[WORK INSTRUCTION]:
A faithful copy is required: transcribe each line below exactly, minus the pictures.
*** Opening COLLECTED MATERIAL ***
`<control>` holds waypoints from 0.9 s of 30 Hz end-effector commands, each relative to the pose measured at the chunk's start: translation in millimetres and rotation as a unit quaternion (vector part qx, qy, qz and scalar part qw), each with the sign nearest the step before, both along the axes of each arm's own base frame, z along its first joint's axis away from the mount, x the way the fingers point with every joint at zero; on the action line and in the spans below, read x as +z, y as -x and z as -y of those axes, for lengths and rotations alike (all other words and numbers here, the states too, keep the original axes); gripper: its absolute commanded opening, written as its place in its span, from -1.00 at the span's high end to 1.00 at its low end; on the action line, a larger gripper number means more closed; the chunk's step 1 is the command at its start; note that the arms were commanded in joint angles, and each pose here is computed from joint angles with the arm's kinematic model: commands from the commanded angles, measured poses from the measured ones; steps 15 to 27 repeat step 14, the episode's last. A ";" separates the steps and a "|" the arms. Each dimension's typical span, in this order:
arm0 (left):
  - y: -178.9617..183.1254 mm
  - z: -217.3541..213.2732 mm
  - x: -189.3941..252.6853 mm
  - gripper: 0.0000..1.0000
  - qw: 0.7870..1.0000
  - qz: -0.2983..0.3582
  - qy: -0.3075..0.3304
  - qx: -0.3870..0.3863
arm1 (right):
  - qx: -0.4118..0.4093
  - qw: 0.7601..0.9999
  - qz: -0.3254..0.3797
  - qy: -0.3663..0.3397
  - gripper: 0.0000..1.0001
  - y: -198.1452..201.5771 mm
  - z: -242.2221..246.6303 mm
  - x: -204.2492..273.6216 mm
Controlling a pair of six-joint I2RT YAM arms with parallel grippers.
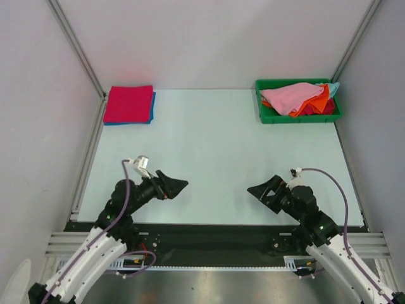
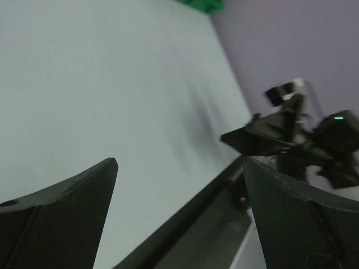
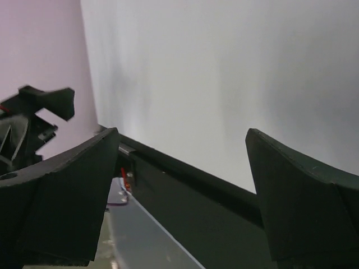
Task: Fold and stack the t-shirts
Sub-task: Reset both grippers
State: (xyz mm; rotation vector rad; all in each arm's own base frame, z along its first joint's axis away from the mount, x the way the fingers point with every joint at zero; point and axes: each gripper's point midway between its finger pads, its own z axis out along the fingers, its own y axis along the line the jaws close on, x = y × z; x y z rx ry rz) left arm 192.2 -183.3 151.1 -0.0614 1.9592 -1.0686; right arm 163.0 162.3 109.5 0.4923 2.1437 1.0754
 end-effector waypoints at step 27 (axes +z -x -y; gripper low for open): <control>125.1 13.7 85.5 -0.99 0.872 0.033 0.412 -0.264 | 0.037 0.984 -0.013 -0.173 -0.99 11.4 -31.1 -10.2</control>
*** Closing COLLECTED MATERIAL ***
[SOLUTION TO THIS TASK]:
`<control>` holds waypoints from 0.9 s of 30 Hz end-effector commands, each relative to the pose measured at the chunk's start: translation in millimetres and rotation as a unit quaternion (vector part qx, qy, qz and scalar part qw), each with the sign nearest the step before, both along the axes of each arm's own base frame, z along its first joint's axis away from the mount, x the way the fingers point with every joint at zero; on the action line and in the spans below, read x as +z, y as -x and z as -y of those axes, for lengths and rotations alike (all other words and numbers here, the states too, keep the original axes); gripper: its absolute commanded opening, written as its place in its span, from -1.00 at the span's high end to 1.00 at its low end; on the action line, a larger gripper number means more closed; the chunk's step 1 is the command at its start; note that the arms were commanded in joint angles, and each pose here is computed from joint angles with the arm's kinematic model: commands from the commanded angles, measured poses from the measured ones; steps 15 to 27 repeat step 14, the episode's last. A ";" separates the steps and a "|" the arms. Each dimension's typical span, in this order:
arm0 (left):
  - y: -178.9617..183.1254 mm
  - z: -217.3541..213.2732 mm
  - x: -189.3941..252.6853 mm
  - gripper: 0.0000..1.0000
  - qw: 0.7870..1.0000
  - qz: -0.2983..0.3582
  - qy: -0.3075..0.3304
  - qx: -0.3870..0.3863
arm1 (right):
  - qx: -0.4118..0.4093
  - qw: 0.7601..0.9999
  - qz: -0.3254..0.3797
  - qy: -0.3663..0.3397
  - gripper: 0.0000..1.0001
  - y: -198.1452..201.5771 mm
  - z: -242.2221..246.6303 mm
  - x: -204.2492..273.6216 mm
Controlling a pair of six-joint I2RT YAM arms with parallel grippers.
Task: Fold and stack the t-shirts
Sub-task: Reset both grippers
State: (xyz mm; rotation vector rad; all in each arm's own base frame, z along its first joint's axis away from the mount, x the way the fingers point with every joint at zero; point and axes: each gripper's point midway between its finger pads, its own z axis out along the fingers, its own y axis along the line the jaws close on, x = y × z; x y z rx ry rz) left arm 192.2 -183.3 151.1 -0.0614 1.9592 -1.0686; right arm 163.0 162.3 109.5 0.4923 2.1437 1.0754
 end-effector waypoints at step 27 (axes +z -x -y; gripper low for open): <control>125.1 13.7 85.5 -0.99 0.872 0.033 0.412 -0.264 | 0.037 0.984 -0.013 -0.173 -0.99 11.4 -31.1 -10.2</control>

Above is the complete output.